To the best of our knowledge, this is the first clinical study on schizophrenia patients with COVID-19, investigating the changes in psychological pressure and psychiatric symptoms in cases with COVID-19 infection and isolation therapy. We found that patients with COVID-19 did experience increased stress levels and negative symptoms but alleviated positive symptoms. The course of schizophrenia was a protective factor of stress levels in cases; in contrast, patients' perception of COVID-19 was a risk factor.

As a global pandemic impacting public safety, the general population is susceptible to COVID-19. The rapid spread of the virus and the uncertainty of the virus significantly increased the psychological burden of the general population (9). People with stable clinical symptoms after COVID-19 infection also showed obvious symptoms of posttraumatic stress (14). Another study recently studied people who developed psychiatric symptoms and found that psychotic episodes were significantly associated with coronavirus exposure (15). The latest research suggests that more than one-third of psychiatric patients might fulfill the diagnostic criteria post-traumatic stress disorder (PTSD) during the peak of COVID-19 epidemic with strict lockdown measures (10). Another study from the United Kingdom showed that those who have or had COVID-19-related symptoms are more likely to develop general psychiatric disorders (16). In addition, the general population without a history of psychiatry also showed psychotic symptoms with structured delusions mixed with confusion as a common feature after being infected with COVID-19 (17). However, none of these studies could specifically target schizophrenia patients with COVID-19. SARS-CoV-2, a novel coronavirus with similar neurotrophic effects (18), was only reported for the first time after the outbreak. To date, we have not had enough time to track the future incidence of mental disease of nonpsychotic patients who were exposed to COVID-19 and the long-term impact of psychiatric symptoms on schizophrenic patients exposed to COVID-19. As far as this study, there were no significant changes in psychiatric symptoms in schizophrenia patients with COVID-19 during short-term follow-up observations. However, this is not the end, as COVID-19 may have a long-term impact on the mentally ill, and we will perform in-depth follow-up observations.

Regardless of the effect of nervous system infection on mental illness, stressful events have always been considered one of the important factors for the occurrence and deterioration of mental illness (12, 13). An interaction between external stressors and intrinsic vulnerability was one of the longest standing pathoaetiological explanations for schizophrenia, also known as Diathesis-Stress Hypothesis (19). The hypothesis suggest that psychosocial stress may promote pathological microglia activation, which may lead to excessive synapse pruning and loss of cortical gray matter. Based on this, if the stress-sensitive area is damaged, this may lead directly to cognitive and negative symptoms; and loss of cortical control may also lead to disinhibition of subcortical dopamine—thereby leading to positive psychotic symptoms.

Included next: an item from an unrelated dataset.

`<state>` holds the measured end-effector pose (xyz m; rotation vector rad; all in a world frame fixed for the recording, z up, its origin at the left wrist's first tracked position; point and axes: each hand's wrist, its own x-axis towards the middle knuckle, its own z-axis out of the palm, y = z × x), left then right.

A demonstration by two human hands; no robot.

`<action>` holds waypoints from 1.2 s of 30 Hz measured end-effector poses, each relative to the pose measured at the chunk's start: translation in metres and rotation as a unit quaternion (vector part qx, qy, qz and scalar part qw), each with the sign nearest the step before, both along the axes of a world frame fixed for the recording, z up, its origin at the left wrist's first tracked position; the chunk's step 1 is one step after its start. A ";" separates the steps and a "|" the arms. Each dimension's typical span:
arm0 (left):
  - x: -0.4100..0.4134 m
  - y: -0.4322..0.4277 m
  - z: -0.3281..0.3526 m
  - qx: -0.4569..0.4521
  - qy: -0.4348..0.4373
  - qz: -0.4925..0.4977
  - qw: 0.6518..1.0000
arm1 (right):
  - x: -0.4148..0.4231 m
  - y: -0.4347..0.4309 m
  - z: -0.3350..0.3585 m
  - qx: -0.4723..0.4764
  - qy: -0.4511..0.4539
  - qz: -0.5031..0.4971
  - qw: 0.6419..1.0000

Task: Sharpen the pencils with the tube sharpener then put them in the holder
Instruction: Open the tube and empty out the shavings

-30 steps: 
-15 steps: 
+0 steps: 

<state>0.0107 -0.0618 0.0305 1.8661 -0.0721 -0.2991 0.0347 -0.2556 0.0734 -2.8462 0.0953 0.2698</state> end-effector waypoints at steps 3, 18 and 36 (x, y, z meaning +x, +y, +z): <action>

In this study, we confirmed that COVID-19 and transfer to isolation wards significantly increased the perception of psychological pressure. However, the increase in psychological pressure may not only be limited to COVID-19 itself, which also includes the strict isolation measures that have led to more narrow living spaces and the impact of environmental changes such as the different dress of the medical staff during wards rounds. Analysis of the factors that affect patients' psychological stress found that the course of schizophrenia constitutes an independent influencing factor for the reduction in psychological stress, that is, the longer the course of illness, the less psychological stress the patient would feel. A 6-year follow-up study found that the cognitive function of long-term hospitalized schizophrenia patients will gradually deteriorate over time (20). Based on this, we infer that the cognitive capacity of the enrolled patients decreased significantly due to the longer course of schizophrenia, thereby reducing the patients' awareness of the threat and danger of COVID-19, and thus reducing the psychological stress they presented. It should be emphasized that this psychological stress only manifested in the early stage of diagnosis of COVID-19, and the adaptation to the environment after a longer period of isolation may alleviate the patient's perception of stress.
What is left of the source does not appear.